EXERCISE DIRECTIONS: Which lines of the entries below include "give"? List them all.

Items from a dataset

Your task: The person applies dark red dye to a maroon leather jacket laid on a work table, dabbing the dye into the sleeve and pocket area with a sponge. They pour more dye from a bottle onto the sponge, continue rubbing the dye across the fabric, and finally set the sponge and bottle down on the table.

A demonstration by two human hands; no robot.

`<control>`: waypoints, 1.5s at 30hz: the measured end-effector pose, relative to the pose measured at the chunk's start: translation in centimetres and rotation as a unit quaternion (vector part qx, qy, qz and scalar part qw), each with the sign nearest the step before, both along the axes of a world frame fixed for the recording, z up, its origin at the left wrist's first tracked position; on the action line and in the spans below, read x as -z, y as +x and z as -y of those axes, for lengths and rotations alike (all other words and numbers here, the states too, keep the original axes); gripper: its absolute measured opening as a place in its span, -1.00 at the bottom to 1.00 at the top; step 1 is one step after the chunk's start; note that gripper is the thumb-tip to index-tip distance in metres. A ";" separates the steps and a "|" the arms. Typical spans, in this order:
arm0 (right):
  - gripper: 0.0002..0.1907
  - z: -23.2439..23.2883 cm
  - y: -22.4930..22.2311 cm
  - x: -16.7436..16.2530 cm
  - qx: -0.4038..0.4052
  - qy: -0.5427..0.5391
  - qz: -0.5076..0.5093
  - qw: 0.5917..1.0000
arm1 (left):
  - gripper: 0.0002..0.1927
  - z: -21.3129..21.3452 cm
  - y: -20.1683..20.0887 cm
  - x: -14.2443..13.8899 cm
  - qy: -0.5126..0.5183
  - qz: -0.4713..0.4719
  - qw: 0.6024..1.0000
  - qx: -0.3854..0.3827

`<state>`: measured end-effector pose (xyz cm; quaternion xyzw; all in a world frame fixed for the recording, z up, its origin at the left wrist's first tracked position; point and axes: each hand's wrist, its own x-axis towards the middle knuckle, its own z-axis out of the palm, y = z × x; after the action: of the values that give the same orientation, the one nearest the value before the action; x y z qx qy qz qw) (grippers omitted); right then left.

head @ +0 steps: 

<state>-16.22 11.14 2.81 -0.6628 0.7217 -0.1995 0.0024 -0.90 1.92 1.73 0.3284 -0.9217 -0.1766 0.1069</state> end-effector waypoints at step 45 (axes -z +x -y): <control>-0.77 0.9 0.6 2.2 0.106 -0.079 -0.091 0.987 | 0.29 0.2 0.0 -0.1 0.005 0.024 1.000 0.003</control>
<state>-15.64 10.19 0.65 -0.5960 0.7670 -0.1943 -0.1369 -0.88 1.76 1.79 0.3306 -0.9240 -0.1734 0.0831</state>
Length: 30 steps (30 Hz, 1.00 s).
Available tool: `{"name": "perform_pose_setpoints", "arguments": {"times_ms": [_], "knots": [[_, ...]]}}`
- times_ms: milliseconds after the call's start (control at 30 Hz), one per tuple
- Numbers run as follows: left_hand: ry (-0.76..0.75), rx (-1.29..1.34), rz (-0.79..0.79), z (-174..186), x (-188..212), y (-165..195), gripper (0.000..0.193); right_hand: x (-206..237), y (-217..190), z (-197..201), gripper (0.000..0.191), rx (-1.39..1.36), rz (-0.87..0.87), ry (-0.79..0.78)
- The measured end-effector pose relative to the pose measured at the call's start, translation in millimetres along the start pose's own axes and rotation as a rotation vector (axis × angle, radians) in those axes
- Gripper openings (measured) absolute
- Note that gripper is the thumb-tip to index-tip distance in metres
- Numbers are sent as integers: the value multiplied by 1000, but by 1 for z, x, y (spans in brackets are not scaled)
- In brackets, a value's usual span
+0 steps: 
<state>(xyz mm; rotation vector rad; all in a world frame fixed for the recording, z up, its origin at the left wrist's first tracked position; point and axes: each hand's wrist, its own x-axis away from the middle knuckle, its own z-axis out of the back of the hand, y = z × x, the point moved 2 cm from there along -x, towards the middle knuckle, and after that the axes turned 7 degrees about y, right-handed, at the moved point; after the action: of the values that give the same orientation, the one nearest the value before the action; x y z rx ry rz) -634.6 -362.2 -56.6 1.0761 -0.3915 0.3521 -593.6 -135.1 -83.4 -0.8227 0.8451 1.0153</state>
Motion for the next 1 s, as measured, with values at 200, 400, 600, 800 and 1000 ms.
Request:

WRITTEN SOLUTION:
`<state>`: measured end-effector pose (xyz cm; quaternion xyzw; all in a world frame fixed for the recording, z up, its origin at the left wrist's first tracked position; point and axes: each hand's wrist, its own x-axis towards the middle knuckle, its own z-axis out of the palm, y = z × x; after the action: of the values that give the same orientation, the one nearest the value before the action; x y z qx qy qz qw) (grippers omitted); right then left.
<state>(xyz mm; rotation vector rad; all in a world frame fixed for the recording, z up, its origin at the left wrist's first tracked position; point and axes: each hand's wrist, its own x-axis away from the middle knuckle, its own z-axis out of the back of the hand, y = z × x, the point moved 2 cm from there along -x, towards the middle knuckle, and after that the axes turned 7 degrees about y, right-handed, at the moved point; after the action: of the values that give the same orientation, the one nearest the value before the action; x y z rx ry rz) -634.6 -362.2 -56.6 1.0761 -0.3915 0.3521 -593.6 -135.1 -83.4 -0.8227 0.8451 1.0153</state>

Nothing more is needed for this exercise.